[[ EXERCISE INPUT open ]]

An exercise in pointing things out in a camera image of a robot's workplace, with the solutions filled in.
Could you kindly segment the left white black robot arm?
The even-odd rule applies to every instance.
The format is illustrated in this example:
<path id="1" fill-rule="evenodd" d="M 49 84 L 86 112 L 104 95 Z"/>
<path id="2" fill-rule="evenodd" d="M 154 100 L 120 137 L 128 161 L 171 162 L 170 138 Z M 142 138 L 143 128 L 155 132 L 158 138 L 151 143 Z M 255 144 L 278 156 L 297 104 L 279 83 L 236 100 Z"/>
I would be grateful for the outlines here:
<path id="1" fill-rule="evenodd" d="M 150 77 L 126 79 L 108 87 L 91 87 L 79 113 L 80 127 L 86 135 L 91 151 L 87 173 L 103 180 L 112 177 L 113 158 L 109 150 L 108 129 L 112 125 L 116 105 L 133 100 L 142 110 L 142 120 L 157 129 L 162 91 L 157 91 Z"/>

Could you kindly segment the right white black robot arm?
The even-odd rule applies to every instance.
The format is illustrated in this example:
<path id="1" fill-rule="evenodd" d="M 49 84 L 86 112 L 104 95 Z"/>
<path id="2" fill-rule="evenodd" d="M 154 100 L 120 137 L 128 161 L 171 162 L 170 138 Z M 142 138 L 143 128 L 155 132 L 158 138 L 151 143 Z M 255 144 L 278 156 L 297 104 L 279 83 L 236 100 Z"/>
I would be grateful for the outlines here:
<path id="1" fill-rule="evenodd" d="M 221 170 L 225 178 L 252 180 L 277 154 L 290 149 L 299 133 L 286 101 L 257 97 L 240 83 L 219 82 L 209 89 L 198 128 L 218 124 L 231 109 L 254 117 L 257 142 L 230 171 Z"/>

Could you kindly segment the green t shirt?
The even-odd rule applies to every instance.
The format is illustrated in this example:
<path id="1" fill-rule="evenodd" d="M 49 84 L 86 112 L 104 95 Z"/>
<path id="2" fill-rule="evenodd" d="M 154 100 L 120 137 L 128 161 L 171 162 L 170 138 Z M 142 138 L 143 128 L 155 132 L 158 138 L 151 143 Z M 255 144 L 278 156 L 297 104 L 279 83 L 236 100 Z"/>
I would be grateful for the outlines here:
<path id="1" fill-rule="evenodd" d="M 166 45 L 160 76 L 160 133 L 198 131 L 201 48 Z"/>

[[ EXERCISE INPUT closed ]]
[[ EXERCISE INPUT open ]]

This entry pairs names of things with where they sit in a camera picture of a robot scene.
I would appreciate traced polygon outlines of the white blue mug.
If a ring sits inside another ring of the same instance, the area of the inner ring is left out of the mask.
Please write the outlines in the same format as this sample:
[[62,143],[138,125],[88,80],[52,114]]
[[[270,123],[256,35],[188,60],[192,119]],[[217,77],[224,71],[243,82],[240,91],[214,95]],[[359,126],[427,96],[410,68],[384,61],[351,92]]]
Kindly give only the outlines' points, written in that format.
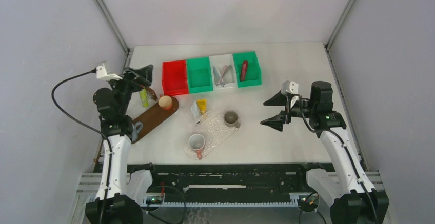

[[ EXERCISE INPUT closed ]]
[[ EXERCISE INPUT open ]]

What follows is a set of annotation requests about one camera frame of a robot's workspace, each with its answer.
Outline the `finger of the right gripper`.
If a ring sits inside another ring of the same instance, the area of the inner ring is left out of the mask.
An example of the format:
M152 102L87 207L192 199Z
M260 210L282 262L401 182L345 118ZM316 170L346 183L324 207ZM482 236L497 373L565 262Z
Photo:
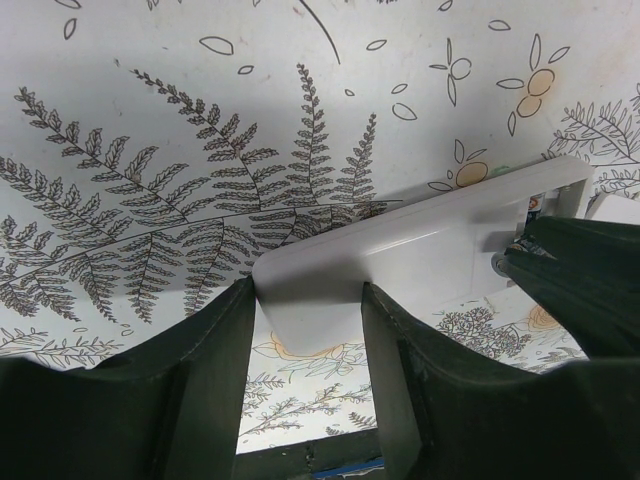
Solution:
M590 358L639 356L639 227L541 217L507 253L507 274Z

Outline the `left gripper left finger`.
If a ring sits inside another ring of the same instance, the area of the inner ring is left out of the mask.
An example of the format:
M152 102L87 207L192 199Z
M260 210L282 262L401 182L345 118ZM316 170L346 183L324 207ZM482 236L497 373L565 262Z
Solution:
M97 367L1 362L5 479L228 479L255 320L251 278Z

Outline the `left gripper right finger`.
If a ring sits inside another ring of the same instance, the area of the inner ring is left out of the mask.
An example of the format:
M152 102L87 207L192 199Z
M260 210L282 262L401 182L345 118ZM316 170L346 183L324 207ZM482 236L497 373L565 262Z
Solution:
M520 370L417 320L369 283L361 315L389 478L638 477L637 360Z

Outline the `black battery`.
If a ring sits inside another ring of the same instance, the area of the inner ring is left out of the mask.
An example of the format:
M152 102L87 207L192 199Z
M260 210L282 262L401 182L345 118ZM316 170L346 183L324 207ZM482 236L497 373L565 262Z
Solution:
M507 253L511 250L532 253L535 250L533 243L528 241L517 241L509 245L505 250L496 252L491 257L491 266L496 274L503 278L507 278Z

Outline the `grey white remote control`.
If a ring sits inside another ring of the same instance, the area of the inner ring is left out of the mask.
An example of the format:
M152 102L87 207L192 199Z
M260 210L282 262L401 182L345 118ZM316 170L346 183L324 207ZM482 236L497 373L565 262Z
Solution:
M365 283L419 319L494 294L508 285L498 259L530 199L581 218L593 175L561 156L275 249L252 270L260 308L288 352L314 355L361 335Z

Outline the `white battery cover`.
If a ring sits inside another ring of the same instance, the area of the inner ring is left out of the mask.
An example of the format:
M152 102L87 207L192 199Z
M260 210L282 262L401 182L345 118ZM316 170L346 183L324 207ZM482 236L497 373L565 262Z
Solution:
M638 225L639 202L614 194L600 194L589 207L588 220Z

[[ EXERCISE INPUT closed ]]

### EXERCISE BRIEF
All lines above from the one holding "Please write the" to the one holding "Kindly give only", inclusive, are to be copied exactly; no other line is wanted.

### EXERCISE RESPONSE
Please write the outlines in the same format as this sample:
[[62,143],[138,125],[88,80],[52,114]]
[[[270,123],[256,35],[188,60],[192,119]],[[217,77],[224,71],[243,82],[240,91],[214,95]],[[359,126],[427,96],[410,68],[384,61],[351,92]]]
Kindly give only the outlines' points, written in that format.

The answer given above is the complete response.